What is expected -
Find the line with "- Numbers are" in the entries below, then reproduce it and every line after it down to and including the line with "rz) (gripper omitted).", exactly.

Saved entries
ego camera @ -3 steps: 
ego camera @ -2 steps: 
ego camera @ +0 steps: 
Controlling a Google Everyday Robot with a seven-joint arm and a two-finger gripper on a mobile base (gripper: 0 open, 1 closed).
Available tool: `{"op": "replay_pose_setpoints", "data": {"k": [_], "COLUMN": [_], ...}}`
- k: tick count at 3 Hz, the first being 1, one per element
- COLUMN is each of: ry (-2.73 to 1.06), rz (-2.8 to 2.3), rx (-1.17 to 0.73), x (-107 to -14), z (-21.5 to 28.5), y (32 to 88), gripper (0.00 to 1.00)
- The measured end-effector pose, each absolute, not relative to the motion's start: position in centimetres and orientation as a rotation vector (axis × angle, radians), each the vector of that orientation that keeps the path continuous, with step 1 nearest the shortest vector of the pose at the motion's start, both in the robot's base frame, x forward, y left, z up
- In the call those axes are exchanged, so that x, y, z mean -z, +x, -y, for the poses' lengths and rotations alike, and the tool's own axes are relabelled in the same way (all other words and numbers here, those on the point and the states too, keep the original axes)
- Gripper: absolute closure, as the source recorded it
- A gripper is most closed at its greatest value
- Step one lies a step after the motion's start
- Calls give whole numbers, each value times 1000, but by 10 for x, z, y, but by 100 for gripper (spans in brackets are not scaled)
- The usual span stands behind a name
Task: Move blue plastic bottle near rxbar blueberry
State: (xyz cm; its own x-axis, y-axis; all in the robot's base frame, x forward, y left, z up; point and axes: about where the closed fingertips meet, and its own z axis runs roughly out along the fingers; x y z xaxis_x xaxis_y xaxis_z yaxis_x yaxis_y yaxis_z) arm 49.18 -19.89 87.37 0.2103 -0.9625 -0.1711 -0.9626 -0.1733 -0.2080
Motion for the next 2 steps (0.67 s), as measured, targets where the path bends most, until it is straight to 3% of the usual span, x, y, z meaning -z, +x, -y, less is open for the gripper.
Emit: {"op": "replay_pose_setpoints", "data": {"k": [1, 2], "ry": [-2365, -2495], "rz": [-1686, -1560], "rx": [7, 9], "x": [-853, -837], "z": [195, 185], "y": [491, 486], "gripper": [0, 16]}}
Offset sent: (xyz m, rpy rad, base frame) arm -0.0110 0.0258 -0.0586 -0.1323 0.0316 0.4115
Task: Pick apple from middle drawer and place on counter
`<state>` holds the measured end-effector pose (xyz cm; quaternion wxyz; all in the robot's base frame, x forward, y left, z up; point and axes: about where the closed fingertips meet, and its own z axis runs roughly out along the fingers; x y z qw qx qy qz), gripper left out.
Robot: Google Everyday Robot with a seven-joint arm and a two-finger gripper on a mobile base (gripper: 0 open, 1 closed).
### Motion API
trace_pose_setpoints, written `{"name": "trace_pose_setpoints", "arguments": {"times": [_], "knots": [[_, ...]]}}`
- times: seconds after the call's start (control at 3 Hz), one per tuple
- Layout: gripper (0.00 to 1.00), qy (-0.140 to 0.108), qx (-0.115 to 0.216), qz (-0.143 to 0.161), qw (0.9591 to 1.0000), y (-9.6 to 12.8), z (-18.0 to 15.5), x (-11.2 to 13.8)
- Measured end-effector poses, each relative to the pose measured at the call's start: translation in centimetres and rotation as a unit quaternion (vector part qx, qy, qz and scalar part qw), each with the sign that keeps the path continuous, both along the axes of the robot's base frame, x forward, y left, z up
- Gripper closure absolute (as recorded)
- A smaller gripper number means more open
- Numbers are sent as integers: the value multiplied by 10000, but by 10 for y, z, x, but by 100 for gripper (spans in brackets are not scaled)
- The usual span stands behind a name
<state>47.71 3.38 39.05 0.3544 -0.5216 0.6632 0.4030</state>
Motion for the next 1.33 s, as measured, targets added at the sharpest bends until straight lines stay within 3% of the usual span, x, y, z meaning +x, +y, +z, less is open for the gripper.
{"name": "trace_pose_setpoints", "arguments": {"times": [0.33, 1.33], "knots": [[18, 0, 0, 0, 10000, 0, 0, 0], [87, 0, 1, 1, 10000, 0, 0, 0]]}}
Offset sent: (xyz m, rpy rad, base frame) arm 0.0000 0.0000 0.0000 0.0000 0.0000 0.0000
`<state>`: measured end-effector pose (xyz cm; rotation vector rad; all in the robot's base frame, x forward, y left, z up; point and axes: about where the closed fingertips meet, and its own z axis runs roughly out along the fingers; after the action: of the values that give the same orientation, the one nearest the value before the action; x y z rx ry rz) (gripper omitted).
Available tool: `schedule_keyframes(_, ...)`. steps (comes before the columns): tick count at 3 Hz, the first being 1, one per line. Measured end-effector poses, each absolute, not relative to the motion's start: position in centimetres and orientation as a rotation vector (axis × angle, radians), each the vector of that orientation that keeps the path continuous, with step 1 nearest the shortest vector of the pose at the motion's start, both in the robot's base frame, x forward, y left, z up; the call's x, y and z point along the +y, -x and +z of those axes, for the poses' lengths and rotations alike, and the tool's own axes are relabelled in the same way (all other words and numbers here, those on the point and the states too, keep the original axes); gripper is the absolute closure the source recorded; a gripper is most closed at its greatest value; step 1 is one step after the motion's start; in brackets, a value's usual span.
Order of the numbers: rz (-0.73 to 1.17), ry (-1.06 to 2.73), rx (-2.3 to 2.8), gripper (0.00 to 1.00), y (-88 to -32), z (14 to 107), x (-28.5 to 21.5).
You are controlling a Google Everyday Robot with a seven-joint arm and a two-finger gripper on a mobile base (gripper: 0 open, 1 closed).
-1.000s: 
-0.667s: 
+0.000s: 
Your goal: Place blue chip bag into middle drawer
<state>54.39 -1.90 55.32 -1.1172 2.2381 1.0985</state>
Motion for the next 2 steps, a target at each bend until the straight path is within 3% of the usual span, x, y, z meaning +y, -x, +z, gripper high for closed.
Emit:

Expected answer -
- Numbers are sent as integers: the value multiplied by 10000, but by 10 for y, z, x, but by 100 for gripper (spans in brackets are not scaled)
- The usual span stands behind a name
<state>47.71 3.38 39.05 0.3544 -0.5216 0.6632 0.4030</state>
Motion for the next 1.33 s, as measured, targets added at the sharpest bends until straight lines stay within 3% of the usual span, x, y, z meaning +x, +y, +z, less is open for the gripper.
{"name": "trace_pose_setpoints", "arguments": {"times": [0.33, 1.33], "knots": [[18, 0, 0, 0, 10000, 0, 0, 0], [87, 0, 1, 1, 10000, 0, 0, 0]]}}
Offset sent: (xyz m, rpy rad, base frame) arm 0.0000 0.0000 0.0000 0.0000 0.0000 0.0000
`<state>`: measured end-effector pose (xyz cm; rotation vector rad; all in the robot's base frame, x forward, y left, z up; point and axes: about where the closed fingertips meet, and its own z axis runs roughly out along the fingers; after the action: of the values that give the same orientation, the one nearest the value before the action; x y z rx ry rz) (gripper omitted).

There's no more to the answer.